В юности сыну казалось, что мать вышла замуж за отца, потому что обожглась на любви к другому, после чего решила, что самое лучшее — тихая заводь и что тосковать по стремительным водам она больше не станет. Отец был великий никто: любящий — в меру, работящий — тоже в меру; ему еще не было и сорока, когда он решил, что остальную часть жизни он проведет, сидя на берегу с удочкой, под западным ветром, когда клюет даже самая ленивая рыба, и не будет стремиться ни к каким другим мирским благам. Если в Риге и был кто-нибудь почти или полностью доволен жизнью, так это отец. И ему повезло — он не дожил до оскудения латвийских рек и озер, и до последнего своего часа возвращался домой с хорошим уловом.
Из-за отца сын ненавидел и рыбалку, и охоту, хотя о последней настоящего понятия не имел.
Мать считала себя проигравшей в жизни, и это ей не нравилось, поэтому она всячески восхваляла перед соседями достоинства отца. Чтобы создать впечатление, что именно за такого и мечтала выйти замуж.
— Разве у меня не было других возможностей? Ты, Ванда, должна помнить, не мне тебе рассказывать, — призывала она в свидетельницы подругу молодости из соседнего дома, которая обычно хвалилась шляхетской кровью в своих жилах, в то время как все в округе знали, что ее мать — латгалка, а отец родом из Видземе и что ни у того, ни у другого поляков в роду и в помине не было. — Помнишь, как мы работали в химчистке Бейжефа? — Далее следовало объяснение для тех, кто в отличие от Ванды в химчистке не работал. — Однажды заболела приемщица и меня из цеха поставили на выдачу заказов. Скучное занятие: то одна старуха приплетется, то другая. Не то что теперь — очередь в очереди. И вдруг — на тебе! — подъезжает автомобиль. За рулем сидит красивый мужчина в модном клетчатом костюме, у машины верх поднят, а на заднем сиденье пятнистая собака с обвислыми ушами… Ванда помнит…

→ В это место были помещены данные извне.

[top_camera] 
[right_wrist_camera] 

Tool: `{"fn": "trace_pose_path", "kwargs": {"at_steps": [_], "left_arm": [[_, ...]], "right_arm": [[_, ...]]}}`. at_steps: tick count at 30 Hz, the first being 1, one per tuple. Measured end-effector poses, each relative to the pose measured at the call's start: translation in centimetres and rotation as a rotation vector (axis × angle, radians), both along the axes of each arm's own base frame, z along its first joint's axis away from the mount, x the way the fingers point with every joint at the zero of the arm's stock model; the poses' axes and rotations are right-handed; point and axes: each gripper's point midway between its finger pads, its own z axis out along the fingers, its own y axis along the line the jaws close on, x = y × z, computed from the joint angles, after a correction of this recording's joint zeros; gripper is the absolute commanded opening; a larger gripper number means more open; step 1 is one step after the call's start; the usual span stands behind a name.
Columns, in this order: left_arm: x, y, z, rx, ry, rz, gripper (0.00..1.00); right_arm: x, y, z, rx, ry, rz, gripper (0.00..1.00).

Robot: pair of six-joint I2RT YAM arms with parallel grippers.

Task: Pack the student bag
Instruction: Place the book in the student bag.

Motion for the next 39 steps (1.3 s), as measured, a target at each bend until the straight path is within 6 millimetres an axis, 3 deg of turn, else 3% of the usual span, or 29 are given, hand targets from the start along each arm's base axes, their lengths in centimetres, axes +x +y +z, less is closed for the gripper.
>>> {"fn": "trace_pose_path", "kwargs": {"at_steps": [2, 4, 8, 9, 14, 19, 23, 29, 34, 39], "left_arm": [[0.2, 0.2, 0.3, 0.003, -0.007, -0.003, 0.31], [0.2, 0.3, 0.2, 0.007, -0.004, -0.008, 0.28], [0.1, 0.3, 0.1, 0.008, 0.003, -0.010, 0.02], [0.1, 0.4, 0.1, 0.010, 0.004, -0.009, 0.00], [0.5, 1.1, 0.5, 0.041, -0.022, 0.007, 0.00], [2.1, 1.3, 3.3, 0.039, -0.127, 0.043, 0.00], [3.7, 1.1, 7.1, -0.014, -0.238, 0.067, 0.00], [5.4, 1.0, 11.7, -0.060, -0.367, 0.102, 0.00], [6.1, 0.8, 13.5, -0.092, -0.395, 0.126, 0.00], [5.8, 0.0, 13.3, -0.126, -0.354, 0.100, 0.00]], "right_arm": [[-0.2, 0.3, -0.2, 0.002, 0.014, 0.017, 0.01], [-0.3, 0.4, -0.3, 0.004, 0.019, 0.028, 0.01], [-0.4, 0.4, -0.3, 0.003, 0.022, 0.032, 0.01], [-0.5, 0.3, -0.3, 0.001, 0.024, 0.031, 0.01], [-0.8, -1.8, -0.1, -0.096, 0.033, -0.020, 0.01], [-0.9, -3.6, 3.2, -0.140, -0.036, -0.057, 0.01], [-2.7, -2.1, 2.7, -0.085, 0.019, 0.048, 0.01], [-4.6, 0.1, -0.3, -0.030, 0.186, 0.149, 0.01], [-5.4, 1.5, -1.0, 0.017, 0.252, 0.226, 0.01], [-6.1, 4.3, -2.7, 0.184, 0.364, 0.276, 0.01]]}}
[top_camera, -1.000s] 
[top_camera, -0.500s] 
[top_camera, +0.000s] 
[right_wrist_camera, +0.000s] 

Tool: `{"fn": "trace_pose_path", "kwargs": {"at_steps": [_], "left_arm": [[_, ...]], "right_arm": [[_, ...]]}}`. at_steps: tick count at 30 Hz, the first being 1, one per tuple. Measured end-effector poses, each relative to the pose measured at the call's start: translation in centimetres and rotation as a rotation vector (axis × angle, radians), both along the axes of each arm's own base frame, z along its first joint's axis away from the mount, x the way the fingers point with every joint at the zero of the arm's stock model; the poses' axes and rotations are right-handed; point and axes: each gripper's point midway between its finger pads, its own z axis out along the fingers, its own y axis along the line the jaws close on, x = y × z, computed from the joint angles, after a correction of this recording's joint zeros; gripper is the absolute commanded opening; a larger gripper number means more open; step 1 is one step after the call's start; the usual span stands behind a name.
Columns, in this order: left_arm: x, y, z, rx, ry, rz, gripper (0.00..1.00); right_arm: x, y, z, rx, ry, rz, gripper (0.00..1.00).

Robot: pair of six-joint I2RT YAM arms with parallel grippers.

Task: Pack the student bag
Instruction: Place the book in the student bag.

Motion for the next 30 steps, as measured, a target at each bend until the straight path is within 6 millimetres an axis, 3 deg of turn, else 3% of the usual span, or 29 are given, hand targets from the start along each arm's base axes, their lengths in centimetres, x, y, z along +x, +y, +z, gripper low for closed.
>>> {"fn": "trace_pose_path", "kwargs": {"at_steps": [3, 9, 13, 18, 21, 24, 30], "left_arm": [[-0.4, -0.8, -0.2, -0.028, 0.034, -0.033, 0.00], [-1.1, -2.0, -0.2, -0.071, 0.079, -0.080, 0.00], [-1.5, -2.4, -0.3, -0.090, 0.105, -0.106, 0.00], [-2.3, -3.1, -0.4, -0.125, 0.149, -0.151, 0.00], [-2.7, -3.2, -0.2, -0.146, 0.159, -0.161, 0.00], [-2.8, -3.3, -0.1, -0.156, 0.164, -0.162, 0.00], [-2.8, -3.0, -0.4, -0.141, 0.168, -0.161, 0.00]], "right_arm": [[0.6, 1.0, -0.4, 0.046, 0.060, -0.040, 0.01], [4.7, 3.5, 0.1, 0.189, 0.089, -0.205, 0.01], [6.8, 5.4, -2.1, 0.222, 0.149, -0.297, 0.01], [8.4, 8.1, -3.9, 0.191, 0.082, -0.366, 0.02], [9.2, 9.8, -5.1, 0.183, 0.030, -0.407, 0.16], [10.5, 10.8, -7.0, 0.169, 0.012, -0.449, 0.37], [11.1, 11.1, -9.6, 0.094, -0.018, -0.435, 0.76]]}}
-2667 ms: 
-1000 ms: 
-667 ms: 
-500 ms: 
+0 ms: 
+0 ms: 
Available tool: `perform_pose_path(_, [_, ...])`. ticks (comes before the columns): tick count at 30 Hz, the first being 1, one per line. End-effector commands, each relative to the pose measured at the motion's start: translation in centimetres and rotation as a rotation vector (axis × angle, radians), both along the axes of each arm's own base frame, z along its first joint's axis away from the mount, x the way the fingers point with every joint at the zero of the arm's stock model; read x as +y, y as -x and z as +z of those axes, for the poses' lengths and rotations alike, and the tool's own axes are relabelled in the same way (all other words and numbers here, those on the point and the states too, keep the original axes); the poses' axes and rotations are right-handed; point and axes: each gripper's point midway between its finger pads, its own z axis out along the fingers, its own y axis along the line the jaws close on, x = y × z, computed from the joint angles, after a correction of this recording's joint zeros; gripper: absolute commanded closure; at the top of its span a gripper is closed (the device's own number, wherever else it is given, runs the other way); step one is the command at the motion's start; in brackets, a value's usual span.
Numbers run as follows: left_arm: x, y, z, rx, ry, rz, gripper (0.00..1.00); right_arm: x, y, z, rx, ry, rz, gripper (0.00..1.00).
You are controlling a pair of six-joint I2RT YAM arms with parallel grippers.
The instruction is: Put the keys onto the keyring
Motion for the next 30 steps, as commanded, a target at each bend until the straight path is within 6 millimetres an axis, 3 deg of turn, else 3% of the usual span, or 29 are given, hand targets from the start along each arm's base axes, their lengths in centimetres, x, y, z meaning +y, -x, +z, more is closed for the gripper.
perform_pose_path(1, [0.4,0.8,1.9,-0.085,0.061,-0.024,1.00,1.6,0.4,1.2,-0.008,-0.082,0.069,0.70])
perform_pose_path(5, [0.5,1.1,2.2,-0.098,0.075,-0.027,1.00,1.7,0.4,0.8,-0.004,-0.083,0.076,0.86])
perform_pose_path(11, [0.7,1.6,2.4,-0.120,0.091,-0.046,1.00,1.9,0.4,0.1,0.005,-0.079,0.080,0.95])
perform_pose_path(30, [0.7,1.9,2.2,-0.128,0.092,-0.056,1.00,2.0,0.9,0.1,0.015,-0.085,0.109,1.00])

— А мне он не понравился… — вставляла Ванда. — Все время приговаривал: барышня, барышня, а когда дело дошло до угощения фруктовой водой, сразу завздыхал и скорбно посмотрел на свои сантимы.
— Ему принадлежало шесть доходных домов! Однажды он мне их показал. Четыре ему достались по наследству, а два построил сам. Не своими руками, конечно, — такие большие дома своими руками за десять жизней не построишь.
— Радуйся лучше, что у тебя с ним ничего не вышло! — снова встревала Ванда. — Сейчас бы ты не тут сидела, а отбивалась бы где-нибудь от комаров!
Разговоры в таких случаях переключались на комаров, мошек и других насекомых, но, случалось, обсуждали и других женихов молодости, которые прямо-таки преследовали мать с серьезными намерениями. Сын был потрясен, что среди них не было ни одной, такой же серой, как его отец, личности.
«Здесь, на окраине, бытовые трагедии всегда были в моде. Для них и материала требовалось меньше и обходились они дешевле», — подумал он.
Тихо вышел за дверь и тихо закрыл ее за собой. Так же тихо стал спускаться по отремонтированной лестнице.
Вдруг он почувствовал сильный удар. Как будто налетел на прозрачную стеклянную стенку. Нет, никакой боли, лишь сильный удар.
Очнулся через секунду, ударившись спиной о стену. Сознание возвращалось медленно, все еще кружилась голова, и поэтому казалось, что лестница качается вместе с домом; по спине стекал холодный пот.
— На этой неделе уже второй раз, — прошептал он пересохшими губами.
Он знал, что нужно идти к невропатологу и проситься в санаторий, но знал, что не сделает этого, не сделает из-за отсутствия времени.